▶ **Task instructions**:
Print the listing exactly as it stands. Skip every picture.

▶ **Given information**:
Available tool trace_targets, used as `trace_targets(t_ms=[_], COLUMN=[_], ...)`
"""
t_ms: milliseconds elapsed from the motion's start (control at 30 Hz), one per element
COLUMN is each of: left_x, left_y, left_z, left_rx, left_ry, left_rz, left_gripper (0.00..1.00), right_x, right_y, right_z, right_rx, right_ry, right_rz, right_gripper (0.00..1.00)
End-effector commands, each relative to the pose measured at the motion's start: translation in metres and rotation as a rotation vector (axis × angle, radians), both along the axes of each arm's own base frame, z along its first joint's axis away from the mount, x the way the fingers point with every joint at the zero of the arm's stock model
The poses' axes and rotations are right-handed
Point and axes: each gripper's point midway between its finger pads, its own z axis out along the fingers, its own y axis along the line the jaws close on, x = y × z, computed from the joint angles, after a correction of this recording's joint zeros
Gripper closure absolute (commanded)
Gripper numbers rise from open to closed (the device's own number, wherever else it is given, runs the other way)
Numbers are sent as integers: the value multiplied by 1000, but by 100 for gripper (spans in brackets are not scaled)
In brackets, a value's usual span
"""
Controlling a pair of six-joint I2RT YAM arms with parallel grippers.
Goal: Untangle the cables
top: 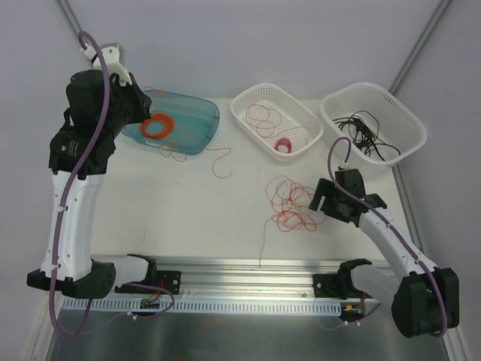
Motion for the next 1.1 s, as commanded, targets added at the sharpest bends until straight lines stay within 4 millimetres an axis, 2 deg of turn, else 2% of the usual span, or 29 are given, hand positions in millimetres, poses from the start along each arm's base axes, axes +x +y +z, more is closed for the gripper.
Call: trace_targets(t_ms=[0,133,167,233,267,300,367,400,567,667,700,767,800,833,867,933,1033,1067], left_x=[13,29,29,42,44,55,65,78,116,143,158,173,185,192,203,215,234,239], left_y=[-13,-19,-19,-21,-21,-21,-14,-12,-3,0,2,6,9,11,12,15,15,14], left_z=[37,61,76,78,91,87,94,91,83,70,57,50,36,32,15,-3,-42,-60], left_rx=[-61,-72,-79,-77,-73,-65,-40,-30,23,39,47,58,68,73,87,97,103,95], left_ry=[-90,-137,-175,-179,-213,-206,-231,-234,-254,-249,-225,-227,-203,-203,-174,-145,-89,-55], left_rz=[-50,-66,-69,-66,-65,-54,-17,0,58,60,63,68,72,75,77,79,65,58], left_gripper=[100,100,100,100,100,100,100,100,100,100,100,100,100,100,100,100,100,100], right_x=[6,-2,-5,-7,-9,-10,-11,-12,-15,-16,-17,-16,-17,-17,-17,-18,-19,-19], right_y=[5,13,13,16,16,19,21,22,22,23,24,25,25,25,25,25,25,25], right_z=[34,49,52,58,60,64,70,73,80,79,78,80,77,78,78,77,74,74], right_rx=[14,49,53,67,72,86,98,105,104,103,110,114,111,111,109,108,106,107], right_ry=[-80,-93,-97,-110,-112,-127,-144,-155,-174,-176,-176,-194,-193,-200,-204,-203,-200,-198], right_rz=[50,103,110,126,129,139,149,153,167,183,196,204,205,212,215,221,230,231], right_gripper=[14,6,5,4,3,3,2,1,1,3,3,3,3,3,3,3,3,3])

▶ **Result**:
Available tool trace_targets, used as `trace_targets(t_ms=[_], COLUMN=[_], ...)`
"""
t_ms: milliseconds elapsed from the motion's start (control at 30 Hz), one per element
COLUMN is each of: left_x, left_y, left_z, left_rx, left_ry, left_rz, left_gripper (0.00..1.00), right_x, right_y, right_z, right_rx, right_ry, right_rz, right_gripper (0.00..1.00)
End-effector commands, each relative to the pose measured at the motion's start: translation in metres and rotation as a rotation vector (axis × angle, radians), both along the axes of each arm's own base frame, z along its first joint's axis away from the mount, x the way the fingers point with every joint at the zero of the arm's stock model
The poses' axes and rotations are right-handed
Point and axes: each gripper's point midway between its finger pads, its own z axis out along the fingers, its own y axis along the line the jaws close on, x = y × z, computed from the joint angles, after a correction of this recording's joint zeros
Gripper closure absolute (commanded)
Gripper numbers rise from open to closed (the device's own number, wherever else it is given, runs the other way)
Numbers are sent as integers: the value multiplied by 1000, but by 100 for gripper (spans in brackets are not scaled)
In brackets, a value's usual span
"""
Controlling a pair of six-joint I2RT YAM arms with parallel grippers.
Goal: Untangle the cables
top: 
Motion for the next 1.1 s, as commanded, targets added at the sharpest bends until straight lines stay within 4 millimetres an axis, 2 deg of turn, else 2% of the usual span, or 29 are given, hand positions in millimetres, poses from the start along each arm's base axes, axes +x +y +z, more is closed for the gripper.
Call: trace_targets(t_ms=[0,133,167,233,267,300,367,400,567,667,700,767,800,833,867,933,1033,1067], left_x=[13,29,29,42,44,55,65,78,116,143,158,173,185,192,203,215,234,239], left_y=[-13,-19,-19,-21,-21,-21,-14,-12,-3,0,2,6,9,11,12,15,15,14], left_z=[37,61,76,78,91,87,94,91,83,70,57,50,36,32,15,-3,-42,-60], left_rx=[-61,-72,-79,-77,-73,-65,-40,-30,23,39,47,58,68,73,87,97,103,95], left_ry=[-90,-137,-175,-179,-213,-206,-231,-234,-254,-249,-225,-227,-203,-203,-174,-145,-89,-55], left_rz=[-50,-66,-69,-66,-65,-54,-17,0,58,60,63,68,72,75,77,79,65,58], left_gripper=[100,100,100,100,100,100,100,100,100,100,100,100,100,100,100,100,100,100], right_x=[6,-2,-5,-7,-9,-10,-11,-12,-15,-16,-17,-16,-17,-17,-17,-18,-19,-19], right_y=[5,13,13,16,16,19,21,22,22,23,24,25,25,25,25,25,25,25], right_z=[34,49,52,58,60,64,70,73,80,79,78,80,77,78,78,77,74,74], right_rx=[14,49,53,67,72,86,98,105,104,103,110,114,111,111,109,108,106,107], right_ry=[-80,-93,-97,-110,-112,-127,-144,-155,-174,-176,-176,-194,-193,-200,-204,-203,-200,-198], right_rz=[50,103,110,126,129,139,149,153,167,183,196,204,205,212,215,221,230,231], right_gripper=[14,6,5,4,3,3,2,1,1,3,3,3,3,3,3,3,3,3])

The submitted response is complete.